Operating Systems 101: Virtualisation — Memory Allocation, Segmentation, Paging and TLB(v)
This is a course note of an online course I took relating to the Operating System on educative.io.
Free Space Management
Low level mechanism
- Splitting: it will find a free chunk of memory that can satisfy the request and split it into two. It will return the first chunk to the caller; the second chunk will remain on the list.
- Coalescing: when returning a free chunk in memory, look at the addresses of the chunk returning as well as the nearby chunks of free space; if the newly- freed space sits right next to one existing free chunks, merge them into a single larger free chunk.
- Best fit : Search through the free list and finds chunks of free memory that are as big or bigger than the requested size. Then, return the one that is the smallest in that group of candidates. Yet this is costly to implement.
- Worst fit :Opposite of the best fit. Find the largest chunk and return the requested amount, and keep the remaining chunk on the free list. Yet this is costly to implement.
- First fit : Finds the first block that matches and returns the requested amount. The remaining free space is kept. First fit has the advantage of speed — no exhaustive search of the entire free spaces is needed — but it might pollutes the beginning of the free list with small unused chunks.
- Next fit: Instead of always beginning search from the beginning of the list, the next fit keeps an extra pointer to the location within the list where one is looking last. The idea is to spread the searches for free space throughout the list more uniformly, thus avoiding pollution.
- Buddy allocation: Some approaches have been designed around making coalescing simple. One good example is found in the binary buddy allocator. In such a system, free memory is one big space of size 2^N . When a request for memory is made, the search for free space recursively divides free space by two until a block that is big enough to accommodate the request is found . At this point, the requested block is returned. When block is returned, the allocator checks whether the “buddy” is free; if so, it coalesces the two blocks into a bigger block. This recursive coalescing process continues up the tree, either restoring the entire free space or stopping when a buddy is found to be in use.
How do we support a large address space without wasting a lot of free space between the stack and the heap?

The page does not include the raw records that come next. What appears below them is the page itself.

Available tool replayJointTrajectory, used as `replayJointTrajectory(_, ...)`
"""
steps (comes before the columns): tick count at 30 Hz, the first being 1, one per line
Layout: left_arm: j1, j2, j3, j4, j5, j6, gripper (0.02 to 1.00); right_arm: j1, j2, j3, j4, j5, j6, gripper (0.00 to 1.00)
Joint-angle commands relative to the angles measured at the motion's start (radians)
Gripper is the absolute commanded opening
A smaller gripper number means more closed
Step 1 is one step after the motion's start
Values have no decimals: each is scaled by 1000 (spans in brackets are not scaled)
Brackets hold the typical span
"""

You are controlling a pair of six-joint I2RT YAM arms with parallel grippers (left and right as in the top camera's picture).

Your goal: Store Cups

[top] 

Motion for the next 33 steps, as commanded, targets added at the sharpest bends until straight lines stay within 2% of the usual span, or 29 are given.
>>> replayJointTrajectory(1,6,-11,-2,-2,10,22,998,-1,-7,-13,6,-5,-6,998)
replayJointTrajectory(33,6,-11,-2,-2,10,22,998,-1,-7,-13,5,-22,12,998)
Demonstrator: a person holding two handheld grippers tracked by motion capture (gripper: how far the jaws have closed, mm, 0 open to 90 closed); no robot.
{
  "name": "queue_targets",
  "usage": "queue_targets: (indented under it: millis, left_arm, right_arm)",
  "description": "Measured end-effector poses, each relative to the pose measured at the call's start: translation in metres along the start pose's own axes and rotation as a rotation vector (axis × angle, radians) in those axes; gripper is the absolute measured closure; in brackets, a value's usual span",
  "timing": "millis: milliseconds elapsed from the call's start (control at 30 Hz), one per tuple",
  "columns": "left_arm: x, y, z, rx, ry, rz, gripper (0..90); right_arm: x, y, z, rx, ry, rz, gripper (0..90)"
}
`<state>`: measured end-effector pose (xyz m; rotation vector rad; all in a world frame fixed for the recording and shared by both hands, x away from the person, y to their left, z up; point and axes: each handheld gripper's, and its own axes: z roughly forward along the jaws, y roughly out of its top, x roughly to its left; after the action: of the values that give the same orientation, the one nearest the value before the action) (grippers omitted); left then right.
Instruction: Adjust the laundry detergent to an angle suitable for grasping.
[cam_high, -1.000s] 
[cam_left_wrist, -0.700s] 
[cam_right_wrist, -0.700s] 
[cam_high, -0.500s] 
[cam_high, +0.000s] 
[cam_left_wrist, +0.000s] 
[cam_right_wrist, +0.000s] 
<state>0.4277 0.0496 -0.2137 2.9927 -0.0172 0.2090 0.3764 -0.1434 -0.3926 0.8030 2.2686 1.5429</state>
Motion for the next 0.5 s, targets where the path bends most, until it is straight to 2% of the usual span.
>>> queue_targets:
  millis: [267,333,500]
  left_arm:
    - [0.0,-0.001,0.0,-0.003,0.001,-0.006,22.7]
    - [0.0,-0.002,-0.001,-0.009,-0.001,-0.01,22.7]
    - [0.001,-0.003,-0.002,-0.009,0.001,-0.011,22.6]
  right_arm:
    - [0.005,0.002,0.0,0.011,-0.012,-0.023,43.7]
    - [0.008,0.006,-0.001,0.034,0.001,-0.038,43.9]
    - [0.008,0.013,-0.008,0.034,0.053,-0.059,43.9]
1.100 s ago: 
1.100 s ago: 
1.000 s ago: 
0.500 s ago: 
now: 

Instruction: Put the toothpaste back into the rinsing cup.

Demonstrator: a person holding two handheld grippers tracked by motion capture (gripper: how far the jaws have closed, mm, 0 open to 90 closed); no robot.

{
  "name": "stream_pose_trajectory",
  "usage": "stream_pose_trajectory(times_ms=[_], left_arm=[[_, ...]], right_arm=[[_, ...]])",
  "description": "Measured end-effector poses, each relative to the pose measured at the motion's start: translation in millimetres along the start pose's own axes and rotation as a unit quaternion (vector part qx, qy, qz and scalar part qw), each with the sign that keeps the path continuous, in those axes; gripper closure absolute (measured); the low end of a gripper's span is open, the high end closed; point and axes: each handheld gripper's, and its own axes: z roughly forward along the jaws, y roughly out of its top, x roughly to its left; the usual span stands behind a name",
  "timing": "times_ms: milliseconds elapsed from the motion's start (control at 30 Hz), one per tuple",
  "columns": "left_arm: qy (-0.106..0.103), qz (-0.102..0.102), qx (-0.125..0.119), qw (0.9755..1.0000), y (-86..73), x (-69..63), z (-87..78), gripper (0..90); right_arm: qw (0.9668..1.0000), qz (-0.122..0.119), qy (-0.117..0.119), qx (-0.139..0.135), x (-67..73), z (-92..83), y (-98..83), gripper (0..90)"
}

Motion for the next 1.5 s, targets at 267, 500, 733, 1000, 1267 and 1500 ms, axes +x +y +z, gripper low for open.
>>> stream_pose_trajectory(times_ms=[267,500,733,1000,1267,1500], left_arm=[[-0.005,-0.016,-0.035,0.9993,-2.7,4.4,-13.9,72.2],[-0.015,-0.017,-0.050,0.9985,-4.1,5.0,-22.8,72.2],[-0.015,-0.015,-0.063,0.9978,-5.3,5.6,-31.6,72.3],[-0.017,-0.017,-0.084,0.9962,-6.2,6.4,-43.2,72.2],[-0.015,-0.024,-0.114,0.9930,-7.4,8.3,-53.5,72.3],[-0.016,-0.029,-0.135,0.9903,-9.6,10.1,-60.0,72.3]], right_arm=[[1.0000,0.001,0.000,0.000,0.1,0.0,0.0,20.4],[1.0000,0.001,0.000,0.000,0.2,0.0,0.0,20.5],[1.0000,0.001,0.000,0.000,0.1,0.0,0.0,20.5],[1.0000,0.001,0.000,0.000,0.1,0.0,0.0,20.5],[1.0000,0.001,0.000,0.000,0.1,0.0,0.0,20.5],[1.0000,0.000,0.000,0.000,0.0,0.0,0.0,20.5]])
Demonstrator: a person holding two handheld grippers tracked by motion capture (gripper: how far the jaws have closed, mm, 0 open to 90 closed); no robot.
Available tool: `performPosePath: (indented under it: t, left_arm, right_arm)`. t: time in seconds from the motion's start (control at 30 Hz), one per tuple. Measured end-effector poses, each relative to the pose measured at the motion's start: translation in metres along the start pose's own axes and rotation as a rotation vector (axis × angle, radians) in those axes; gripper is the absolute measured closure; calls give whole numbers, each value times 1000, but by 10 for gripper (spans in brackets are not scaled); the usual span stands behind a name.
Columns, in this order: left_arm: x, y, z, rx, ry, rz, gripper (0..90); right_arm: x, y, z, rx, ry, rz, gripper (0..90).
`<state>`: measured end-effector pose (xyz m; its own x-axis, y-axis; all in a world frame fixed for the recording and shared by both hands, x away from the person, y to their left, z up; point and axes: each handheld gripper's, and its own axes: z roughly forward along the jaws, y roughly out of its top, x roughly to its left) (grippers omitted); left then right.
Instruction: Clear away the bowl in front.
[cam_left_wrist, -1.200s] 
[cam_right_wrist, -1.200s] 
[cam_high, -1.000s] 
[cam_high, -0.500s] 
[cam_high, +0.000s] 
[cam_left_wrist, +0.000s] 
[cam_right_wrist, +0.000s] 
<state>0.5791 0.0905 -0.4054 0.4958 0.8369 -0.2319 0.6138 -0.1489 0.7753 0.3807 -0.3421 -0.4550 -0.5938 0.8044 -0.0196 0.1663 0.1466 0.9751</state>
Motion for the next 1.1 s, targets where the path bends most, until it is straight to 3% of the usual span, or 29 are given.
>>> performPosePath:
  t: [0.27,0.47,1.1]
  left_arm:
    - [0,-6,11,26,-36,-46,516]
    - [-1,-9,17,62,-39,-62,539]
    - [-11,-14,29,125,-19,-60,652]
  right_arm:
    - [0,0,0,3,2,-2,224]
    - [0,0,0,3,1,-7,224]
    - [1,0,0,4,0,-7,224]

The solution — have a base and bounds pair per logical segment of the address space. 3 logically-different segments: Code / Stack/Heap.
With a base and bounds pair per segment, we can place each segment independently in physical memory. So only used memory is allocated space in physical memory.
When an illegal address that is beyond the end of the heap is referenced, the hardware detects that, traps into the OS, likely leading to the termination of the offending process — the segmentation violation or segmentation fault.
Which Segment Are We Referring To?
The hardware uses segment registers during translation. How does it know the offset into a segment, and to which segment an address refers?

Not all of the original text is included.